* **To do**:
What lines of the data below include the word "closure"? Report them by copying each.

* **Records from a data source**:
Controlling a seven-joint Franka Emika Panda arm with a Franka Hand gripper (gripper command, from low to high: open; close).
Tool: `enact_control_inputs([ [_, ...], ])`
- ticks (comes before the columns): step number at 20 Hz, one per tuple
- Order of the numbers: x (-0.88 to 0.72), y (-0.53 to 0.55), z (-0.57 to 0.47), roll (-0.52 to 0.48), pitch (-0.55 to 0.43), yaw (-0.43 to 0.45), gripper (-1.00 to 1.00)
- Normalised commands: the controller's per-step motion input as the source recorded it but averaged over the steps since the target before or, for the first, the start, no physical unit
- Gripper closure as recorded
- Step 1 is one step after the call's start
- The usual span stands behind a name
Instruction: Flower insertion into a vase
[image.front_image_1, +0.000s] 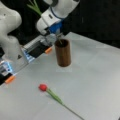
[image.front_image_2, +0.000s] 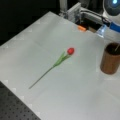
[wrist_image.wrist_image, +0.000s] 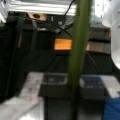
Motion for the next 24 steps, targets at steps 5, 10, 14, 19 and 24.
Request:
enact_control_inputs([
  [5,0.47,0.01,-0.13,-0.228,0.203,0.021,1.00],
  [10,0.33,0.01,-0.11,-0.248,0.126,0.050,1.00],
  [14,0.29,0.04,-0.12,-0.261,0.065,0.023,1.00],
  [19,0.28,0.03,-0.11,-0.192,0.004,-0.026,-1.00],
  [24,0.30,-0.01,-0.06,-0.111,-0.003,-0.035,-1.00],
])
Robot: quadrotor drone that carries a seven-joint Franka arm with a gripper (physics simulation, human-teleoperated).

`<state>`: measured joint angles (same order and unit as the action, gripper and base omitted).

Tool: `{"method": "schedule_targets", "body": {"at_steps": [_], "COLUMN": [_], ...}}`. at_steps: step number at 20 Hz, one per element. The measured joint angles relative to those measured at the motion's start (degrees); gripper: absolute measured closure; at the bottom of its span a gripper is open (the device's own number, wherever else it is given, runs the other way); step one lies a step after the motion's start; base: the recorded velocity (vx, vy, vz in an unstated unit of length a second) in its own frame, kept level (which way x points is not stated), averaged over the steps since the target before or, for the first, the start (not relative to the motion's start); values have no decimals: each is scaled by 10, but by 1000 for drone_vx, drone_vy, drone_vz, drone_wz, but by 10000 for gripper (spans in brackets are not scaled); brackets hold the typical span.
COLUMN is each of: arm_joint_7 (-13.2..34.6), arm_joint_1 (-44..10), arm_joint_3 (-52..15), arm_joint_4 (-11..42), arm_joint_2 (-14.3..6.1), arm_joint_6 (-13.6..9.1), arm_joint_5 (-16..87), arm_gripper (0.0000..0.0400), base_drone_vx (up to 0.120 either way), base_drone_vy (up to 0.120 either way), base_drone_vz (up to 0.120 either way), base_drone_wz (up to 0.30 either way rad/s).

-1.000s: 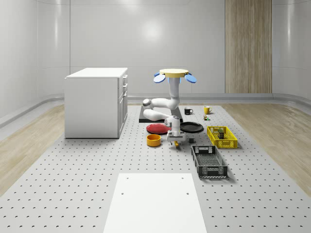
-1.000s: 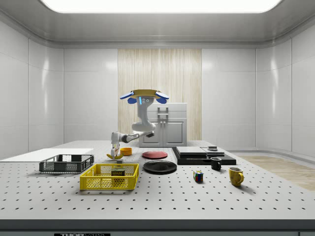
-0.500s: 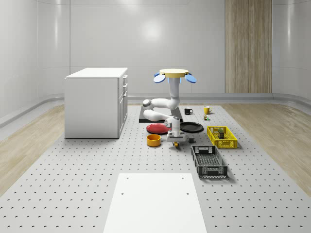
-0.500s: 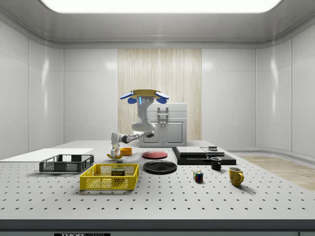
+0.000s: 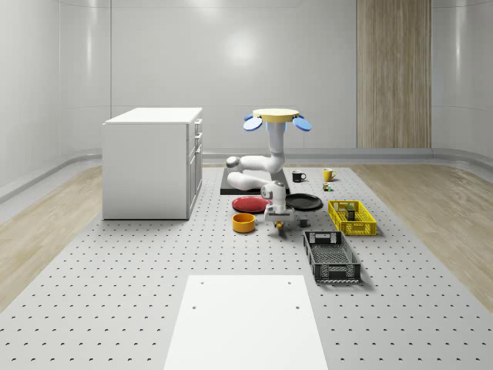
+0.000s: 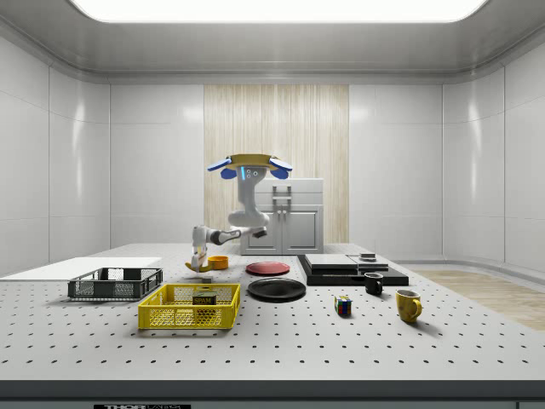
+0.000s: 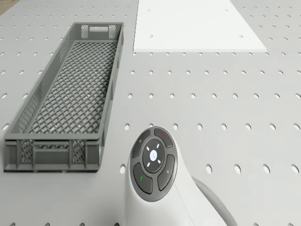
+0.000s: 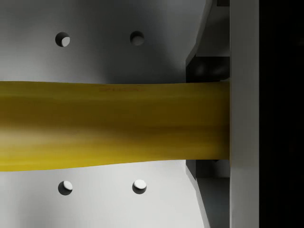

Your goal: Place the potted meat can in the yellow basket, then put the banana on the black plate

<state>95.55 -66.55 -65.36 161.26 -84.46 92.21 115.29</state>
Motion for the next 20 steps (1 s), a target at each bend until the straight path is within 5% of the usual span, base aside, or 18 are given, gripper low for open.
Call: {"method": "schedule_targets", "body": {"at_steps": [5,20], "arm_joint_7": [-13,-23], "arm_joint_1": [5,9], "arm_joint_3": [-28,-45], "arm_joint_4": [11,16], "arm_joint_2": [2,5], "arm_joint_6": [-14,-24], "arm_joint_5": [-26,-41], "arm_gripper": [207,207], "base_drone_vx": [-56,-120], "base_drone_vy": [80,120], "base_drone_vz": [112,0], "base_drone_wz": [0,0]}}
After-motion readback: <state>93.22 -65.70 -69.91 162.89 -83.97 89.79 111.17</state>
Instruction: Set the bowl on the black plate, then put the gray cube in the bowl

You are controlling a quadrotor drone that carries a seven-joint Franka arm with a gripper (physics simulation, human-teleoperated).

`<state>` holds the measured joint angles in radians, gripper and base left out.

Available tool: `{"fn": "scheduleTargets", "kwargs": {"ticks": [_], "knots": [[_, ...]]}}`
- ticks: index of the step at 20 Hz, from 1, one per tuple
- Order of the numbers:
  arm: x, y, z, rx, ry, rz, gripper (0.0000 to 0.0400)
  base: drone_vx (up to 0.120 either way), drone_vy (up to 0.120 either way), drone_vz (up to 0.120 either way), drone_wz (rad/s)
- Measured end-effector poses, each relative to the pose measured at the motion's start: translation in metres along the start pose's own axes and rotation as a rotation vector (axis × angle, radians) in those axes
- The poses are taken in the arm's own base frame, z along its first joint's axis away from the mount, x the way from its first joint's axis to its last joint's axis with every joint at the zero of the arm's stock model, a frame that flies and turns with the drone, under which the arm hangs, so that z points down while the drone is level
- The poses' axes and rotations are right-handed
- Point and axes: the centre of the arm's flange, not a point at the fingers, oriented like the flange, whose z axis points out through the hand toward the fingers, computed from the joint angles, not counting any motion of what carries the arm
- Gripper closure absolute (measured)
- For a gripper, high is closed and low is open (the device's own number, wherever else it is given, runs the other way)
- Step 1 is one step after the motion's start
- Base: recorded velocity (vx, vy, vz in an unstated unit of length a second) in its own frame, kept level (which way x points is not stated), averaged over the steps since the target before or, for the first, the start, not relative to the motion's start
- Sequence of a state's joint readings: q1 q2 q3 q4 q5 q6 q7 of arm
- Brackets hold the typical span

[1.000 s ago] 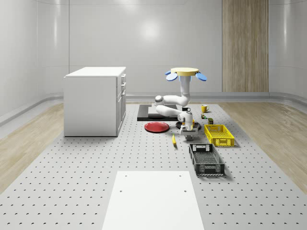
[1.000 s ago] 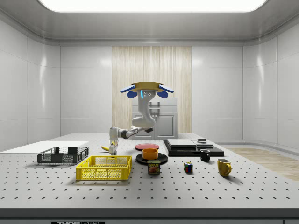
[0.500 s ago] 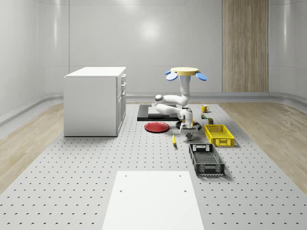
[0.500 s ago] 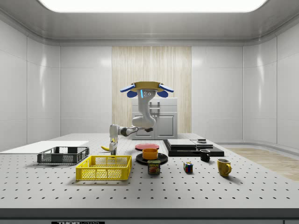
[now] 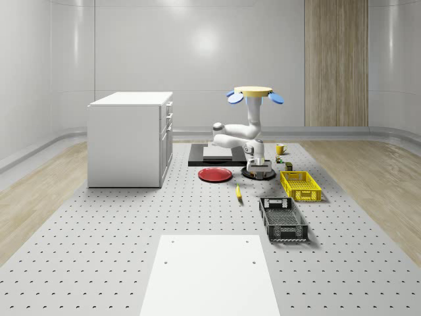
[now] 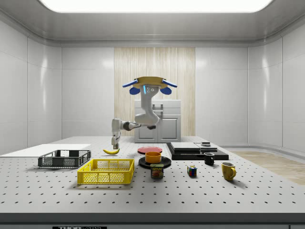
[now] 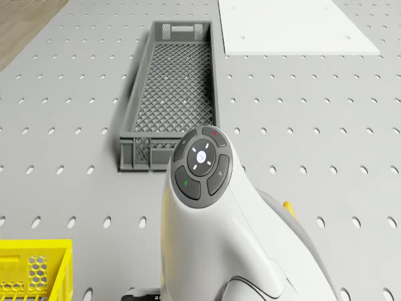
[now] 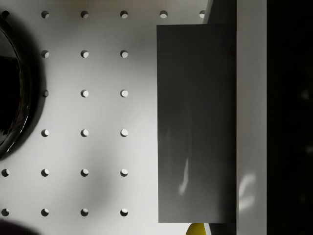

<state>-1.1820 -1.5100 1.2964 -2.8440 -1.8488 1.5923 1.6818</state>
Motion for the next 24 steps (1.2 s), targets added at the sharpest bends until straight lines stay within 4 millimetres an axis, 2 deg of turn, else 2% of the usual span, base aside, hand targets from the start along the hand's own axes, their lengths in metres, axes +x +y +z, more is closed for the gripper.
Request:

* **Result**:
- Gripper closure as recorded
Tool: `{"method": "schedule_targets", "body": {"at_steps": [_], "COLUMN": [_], ...}}`. at_steps: step number at 20 Hz, one per element. The measured joint angles relative to those measured at the motion's start (degrees); gripper: absolute measured closure; at the bottom of its span a gripper is open (the device's own number, wherever else it is given, runs the other way); step one lies a step after the motion's start; base: the recorded velocity (vx, vy, vz in an unstated unit of length a second) in its own frame, kept level (which way x points is not stated), averaged over the steps since the target before or, for the first, the start (not relative to the motion's start); values have no decimals: each is scaled by 10, but by 1000 for drone_vx, drone_vy, drone_vz, drone_wz, but by 10000 for gripper (spans in brackets are not scaled); brackets hold the typical span.
- Gripper closure absolute (measured)

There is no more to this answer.